## What is being asked
From the records below, please repeat exactly the line that has "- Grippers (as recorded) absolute", the line that has "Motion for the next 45", and every line between them, and nothing else.

(Source records)
┌──

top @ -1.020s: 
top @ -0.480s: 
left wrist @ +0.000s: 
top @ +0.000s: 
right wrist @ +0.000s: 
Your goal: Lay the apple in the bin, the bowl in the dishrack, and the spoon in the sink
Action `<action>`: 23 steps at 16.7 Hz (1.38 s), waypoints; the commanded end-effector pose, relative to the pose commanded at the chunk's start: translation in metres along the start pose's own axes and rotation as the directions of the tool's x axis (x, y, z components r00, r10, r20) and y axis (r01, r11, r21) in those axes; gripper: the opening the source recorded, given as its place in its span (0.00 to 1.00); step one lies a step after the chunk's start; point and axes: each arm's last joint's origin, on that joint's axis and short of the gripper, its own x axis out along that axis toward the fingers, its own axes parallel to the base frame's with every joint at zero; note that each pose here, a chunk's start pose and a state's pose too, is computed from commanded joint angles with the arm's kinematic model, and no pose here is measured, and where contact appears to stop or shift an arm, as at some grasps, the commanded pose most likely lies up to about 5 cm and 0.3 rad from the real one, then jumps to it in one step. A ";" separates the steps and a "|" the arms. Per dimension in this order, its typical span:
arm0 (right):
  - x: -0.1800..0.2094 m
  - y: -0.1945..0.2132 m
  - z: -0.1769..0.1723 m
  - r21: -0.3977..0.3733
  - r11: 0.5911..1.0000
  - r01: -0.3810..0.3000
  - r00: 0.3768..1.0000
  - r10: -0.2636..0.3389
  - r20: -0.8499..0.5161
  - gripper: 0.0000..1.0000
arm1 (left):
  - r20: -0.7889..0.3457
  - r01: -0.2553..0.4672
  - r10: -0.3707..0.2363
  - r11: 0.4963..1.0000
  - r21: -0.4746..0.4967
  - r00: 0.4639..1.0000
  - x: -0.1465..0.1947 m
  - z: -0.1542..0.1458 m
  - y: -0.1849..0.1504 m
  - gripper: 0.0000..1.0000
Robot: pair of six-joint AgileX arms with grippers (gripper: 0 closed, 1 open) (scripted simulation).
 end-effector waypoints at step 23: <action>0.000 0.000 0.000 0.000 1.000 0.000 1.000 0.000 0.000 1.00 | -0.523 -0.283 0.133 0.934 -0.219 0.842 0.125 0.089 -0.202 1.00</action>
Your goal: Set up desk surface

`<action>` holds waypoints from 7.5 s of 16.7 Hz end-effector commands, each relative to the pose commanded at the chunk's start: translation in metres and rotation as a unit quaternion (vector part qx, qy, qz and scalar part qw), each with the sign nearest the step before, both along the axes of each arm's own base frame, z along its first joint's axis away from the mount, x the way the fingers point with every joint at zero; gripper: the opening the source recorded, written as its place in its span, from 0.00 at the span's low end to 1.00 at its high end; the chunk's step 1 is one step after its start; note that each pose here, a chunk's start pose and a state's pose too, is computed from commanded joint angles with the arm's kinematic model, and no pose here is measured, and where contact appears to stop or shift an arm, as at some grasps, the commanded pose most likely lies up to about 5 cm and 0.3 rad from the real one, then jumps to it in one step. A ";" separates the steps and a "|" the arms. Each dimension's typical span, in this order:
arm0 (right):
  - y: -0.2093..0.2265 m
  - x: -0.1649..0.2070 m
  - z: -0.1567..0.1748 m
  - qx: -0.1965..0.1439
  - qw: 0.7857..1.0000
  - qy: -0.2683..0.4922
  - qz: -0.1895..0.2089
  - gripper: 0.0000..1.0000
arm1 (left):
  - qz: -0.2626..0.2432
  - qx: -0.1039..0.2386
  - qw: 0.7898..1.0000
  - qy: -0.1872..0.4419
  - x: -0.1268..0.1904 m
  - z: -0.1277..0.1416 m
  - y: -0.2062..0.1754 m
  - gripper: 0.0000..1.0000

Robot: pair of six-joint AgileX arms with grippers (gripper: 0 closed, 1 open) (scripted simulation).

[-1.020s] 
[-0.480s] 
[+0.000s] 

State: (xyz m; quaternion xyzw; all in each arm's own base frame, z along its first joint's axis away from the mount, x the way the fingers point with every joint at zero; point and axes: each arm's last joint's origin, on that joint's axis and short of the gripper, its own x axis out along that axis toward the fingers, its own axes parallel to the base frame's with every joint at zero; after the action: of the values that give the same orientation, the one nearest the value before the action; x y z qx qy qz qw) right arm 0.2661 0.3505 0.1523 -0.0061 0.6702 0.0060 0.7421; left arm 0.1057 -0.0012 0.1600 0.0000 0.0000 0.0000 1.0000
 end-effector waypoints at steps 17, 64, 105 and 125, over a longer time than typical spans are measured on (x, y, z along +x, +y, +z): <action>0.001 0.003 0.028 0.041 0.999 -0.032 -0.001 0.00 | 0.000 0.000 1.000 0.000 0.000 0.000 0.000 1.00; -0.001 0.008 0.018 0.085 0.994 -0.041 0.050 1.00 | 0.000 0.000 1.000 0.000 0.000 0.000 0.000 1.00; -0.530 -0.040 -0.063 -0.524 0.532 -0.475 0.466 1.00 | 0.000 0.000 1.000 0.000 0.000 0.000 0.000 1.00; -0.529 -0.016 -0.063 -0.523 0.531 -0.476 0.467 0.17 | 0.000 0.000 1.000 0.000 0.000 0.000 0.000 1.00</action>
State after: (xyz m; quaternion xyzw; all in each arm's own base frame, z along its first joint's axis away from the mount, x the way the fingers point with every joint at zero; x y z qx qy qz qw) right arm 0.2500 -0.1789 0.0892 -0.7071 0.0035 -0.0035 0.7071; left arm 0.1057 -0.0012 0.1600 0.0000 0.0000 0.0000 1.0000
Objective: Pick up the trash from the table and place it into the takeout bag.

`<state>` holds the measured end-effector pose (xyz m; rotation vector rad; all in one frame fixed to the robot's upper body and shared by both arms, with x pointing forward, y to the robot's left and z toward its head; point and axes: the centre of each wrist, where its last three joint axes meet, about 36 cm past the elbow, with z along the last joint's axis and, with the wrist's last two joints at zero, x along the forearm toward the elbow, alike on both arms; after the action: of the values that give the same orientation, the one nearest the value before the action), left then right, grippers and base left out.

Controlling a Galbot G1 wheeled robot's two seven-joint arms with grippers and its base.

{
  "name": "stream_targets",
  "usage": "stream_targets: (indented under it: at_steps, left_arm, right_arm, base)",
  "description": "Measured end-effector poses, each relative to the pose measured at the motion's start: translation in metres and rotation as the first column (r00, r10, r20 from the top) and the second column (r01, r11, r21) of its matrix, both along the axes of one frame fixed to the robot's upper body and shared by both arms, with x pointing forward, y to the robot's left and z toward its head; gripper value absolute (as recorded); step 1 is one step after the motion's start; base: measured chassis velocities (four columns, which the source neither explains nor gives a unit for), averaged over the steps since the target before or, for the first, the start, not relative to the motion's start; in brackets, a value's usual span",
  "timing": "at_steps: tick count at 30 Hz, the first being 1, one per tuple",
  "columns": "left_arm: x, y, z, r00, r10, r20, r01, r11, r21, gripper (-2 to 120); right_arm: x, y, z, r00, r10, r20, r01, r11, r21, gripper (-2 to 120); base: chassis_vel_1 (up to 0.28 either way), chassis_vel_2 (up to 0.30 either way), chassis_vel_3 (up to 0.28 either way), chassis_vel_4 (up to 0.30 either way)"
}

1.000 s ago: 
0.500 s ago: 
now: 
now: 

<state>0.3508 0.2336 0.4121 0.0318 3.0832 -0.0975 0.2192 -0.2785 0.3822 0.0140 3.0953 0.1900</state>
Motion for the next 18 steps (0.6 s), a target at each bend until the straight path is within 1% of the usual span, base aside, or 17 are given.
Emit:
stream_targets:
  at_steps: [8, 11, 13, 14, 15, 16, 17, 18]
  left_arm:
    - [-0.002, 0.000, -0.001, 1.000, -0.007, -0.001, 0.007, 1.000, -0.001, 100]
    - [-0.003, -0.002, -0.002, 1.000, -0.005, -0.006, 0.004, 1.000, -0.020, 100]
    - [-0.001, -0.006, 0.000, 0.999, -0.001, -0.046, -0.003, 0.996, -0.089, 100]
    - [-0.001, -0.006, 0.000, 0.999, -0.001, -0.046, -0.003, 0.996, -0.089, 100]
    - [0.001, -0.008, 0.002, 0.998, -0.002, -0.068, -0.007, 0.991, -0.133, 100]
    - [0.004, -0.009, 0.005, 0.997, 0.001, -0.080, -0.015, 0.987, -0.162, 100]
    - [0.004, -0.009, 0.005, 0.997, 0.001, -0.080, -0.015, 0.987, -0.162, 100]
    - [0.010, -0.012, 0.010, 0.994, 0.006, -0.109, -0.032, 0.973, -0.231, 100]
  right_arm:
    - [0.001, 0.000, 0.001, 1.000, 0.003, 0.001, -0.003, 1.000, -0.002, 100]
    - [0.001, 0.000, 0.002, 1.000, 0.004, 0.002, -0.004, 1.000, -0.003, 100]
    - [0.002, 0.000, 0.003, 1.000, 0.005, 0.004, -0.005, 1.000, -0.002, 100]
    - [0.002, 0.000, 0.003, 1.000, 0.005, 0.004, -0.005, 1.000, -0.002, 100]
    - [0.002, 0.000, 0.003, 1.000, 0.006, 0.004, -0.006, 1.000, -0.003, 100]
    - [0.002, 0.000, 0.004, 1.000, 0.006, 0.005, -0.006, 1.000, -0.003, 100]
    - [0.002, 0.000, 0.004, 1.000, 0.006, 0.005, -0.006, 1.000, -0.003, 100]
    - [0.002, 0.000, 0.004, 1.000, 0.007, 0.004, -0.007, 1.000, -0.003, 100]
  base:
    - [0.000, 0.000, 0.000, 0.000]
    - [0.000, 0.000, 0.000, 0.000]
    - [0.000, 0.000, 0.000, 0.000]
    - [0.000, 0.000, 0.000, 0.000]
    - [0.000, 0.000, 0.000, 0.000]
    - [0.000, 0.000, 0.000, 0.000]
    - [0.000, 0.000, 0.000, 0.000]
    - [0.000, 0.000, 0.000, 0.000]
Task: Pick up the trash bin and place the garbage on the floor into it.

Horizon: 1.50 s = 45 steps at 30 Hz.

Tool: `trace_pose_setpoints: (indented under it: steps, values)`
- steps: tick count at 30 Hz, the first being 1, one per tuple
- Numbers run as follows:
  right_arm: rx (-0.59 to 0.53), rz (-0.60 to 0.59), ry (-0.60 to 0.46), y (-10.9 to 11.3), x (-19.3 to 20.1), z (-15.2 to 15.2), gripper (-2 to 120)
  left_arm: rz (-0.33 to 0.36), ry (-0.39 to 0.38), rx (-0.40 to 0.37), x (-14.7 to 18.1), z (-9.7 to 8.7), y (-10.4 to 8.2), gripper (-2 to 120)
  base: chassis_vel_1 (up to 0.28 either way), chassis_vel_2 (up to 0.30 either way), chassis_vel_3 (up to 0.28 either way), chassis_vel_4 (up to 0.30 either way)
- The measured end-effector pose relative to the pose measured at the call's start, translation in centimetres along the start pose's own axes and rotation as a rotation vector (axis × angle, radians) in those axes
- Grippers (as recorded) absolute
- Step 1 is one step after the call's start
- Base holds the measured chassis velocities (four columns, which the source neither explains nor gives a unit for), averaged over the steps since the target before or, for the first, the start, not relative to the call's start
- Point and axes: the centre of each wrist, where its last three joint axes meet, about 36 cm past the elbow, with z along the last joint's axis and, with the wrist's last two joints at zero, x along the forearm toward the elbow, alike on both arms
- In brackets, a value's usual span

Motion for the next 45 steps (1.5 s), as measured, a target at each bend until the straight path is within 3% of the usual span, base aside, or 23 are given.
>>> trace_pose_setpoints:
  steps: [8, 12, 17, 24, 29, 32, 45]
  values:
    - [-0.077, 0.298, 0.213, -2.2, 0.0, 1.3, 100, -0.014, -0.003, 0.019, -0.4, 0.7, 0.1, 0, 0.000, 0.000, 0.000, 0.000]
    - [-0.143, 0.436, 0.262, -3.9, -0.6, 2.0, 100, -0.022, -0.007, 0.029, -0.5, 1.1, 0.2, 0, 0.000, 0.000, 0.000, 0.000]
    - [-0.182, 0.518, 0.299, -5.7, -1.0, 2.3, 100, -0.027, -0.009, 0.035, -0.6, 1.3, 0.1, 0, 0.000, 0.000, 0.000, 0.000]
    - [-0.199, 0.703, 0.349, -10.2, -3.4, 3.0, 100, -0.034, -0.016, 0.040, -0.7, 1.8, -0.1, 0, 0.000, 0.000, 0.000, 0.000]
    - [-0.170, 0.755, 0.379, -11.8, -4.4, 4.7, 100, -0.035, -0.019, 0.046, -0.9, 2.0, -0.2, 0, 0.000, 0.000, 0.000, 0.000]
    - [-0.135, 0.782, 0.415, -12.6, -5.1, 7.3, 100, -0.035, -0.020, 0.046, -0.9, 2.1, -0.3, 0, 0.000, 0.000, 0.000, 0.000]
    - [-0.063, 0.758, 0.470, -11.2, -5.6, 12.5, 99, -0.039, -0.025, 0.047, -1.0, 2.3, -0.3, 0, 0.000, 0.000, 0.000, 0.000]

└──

## Result
- Grippers (as recorded) absolute
- Step 1 is one step after the call's start
- Base holds the measured chassis velocities (four columns, which the source neither explains nor gives a unit for), averaged over the steps since the target before or, for the first, the start, not relative to the call's start
- Point and axes: the centre of each wrist, where its last three joint axes meet, about 36 cm past the elbow, with z along the last joint's axis and, with the wrist's last two joints at zero, x along the forearm toward the elbow, alike on both arms
- In brackets, a value's usual span

Motion for the next 45 steps (1.5 s), as measured, a target at each bend until the straight path is within 3% of the usual span, base aside, or 23 are given.

Nothing more remains to be done for this exercise.